Every American chestnut tree from Alabama to Maine will eventually succumb to blight.
“It’s just a matter of when,” said Larry Grossman, president of the Maryland chapter of the American Chestnut Foundation.
But after decades of work to improve the trees’ resistance to a deadly fungus, Grossman’s group is getting closer to reversing that outcome in Maryland.
Armed with shovels and gardening gloves, about 30 volunteers with the American Chestnut Foundation planted 4,000 chestnut seeds Saturday in the warmth of a greenhouse at the Center for Maryland Agriculture and Farm Park in Cockeysville. The foundation will study the saplings that sprout to pinpoint trees that are the most genetically resistant to the fungus. They ultimately hope their research will help restore wild chestnut trees in Maryland and beyond.
The Maryland group’s work is part of a broader East Coast effort to revitalize the American chestnut, a species decimated by Cryphonectria parasitica — an orange-yellow fungus that attacks the trees’ trunks — during the last century.
Saturday marked first time the volunteers had gathered to seed thousands of trees in a greenhouse instead of planting seeds directly in the foundation’s 22 chestnut tree orchards across the state.
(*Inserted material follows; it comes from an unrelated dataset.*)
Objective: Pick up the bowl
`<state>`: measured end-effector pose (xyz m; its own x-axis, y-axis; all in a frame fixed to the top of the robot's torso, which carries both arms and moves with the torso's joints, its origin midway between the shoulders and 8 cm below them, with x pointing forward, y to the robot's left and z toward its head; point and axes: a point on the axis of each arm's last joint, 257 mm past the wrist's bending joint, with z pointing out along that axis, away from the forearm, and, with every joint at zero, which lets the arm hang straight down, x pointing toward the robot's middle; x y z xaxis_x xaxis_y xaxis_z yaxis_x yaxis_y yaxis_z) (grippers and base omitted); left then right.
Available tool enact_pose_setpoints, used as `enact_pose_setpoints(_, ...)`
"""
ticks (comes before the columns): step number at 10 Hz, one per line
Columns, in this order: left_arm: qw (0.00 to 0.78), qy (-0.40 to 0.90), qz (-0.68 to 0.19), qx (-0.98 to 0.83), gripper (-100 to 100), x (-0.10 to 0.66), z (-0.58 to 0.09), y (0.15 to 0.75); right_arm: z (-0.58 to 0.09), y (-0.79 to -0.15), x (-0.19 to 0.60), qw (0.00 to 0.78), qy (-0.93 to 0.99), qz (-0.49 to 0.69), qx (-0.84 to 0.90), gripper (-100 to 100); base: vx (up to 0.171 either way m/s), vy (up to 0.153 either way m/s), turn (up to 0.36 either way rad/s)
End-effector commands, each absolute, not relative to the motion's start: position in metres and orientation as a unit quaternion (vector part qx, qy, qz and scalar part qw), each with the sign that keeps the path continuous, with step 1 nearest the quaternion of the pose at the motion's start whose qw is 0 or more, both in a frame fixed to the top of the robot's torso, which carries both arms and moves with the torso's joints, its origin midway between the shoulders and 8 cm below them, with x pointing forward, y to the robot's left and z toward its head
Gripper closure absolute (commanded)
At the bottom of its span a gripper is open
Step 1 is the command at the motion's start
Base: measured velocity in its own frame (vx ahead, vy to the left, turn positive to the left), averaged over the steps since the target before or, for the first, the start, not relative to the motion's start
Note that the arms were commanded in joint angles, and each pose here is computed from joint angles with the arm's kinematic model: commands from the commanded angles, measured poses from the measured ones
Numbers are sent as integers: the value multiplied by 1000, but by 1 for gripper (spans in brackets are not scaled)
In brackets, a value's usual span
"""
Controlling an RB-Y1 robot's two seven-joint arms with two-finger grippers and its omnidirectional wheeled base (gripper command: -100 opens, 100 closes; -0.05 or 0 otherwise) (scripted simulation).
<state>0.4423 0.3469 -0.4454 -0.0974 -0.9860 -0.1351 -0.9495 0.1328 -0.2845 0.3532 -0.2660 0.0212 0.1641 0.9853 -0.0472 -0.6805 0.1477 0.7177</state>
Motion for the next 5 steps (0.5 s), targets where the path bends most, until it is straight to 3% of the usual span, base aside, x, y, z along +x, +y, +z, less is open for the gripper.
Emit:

The future trees planted Saturday were the fifth generation of seeds in a decades-long effort to breed chestnut trees that are blight-resistant — a cross between American chestnut trees and their shorter broader cousins, Chinese chestnuts, which are naturally immune to the fungus.
The sixth generation of seeds — which will fall from trees planted in Saturday’s crop — will be 94 percent pure American chestnuts.
“We don’t know exactly how far away we are from getting seeds that are completely immune,” foundation member Karl Mech said. “But we think we’re close.”
American chestnuts grow quickly, have straight grain and reach up to 100 feet. Their rot-resistant wood was once commonly used for fence posts, railroad ties, building beams and furniture.
Peggy MacDonald, a volunteer with the American Chestnut Foundation and the Maryland chapter’s former president, said the tree was important to her family in Eastern Kentucky, where her father and grandfather watched its decline. She joined the Maryland chapter about four years ago.
“We really want to see this tree come back because it was such an important tree,” MacDonald said. “The tree was incredibly important to my family. My grandfather was a woodworker and farmer, and he used chestnut for everything.”
MacDonald was among the volunteers wetting potting soil, packing the mix into 4,000 plastic pots and seeding them with one chestnut each — planted on their side to allow their taproot to grow down and their stem to stretch upward.
When the saplings are a few months old in May or June, the trees will be scored and infected with the fungus. The foundation will monitor their reactions to determine which trees have a stronger resistance to the blight.
Of the 4,000 seeds planted Saturday, Grossman said, only about 20 percent will be planted in the foundation’s orchards. A small fraction of those trees will be selected to continue breeding based on how blight-resistant they are and whether they showcase strong American chestnut features — namely, their height.
“In the end, if we get 12 to 24 we’ll be very happy,” Grossman said.
Six to 10 years from now the seeds planted Saturday will mature into trees producing seeds the group hopes can one day be used for forest restoration.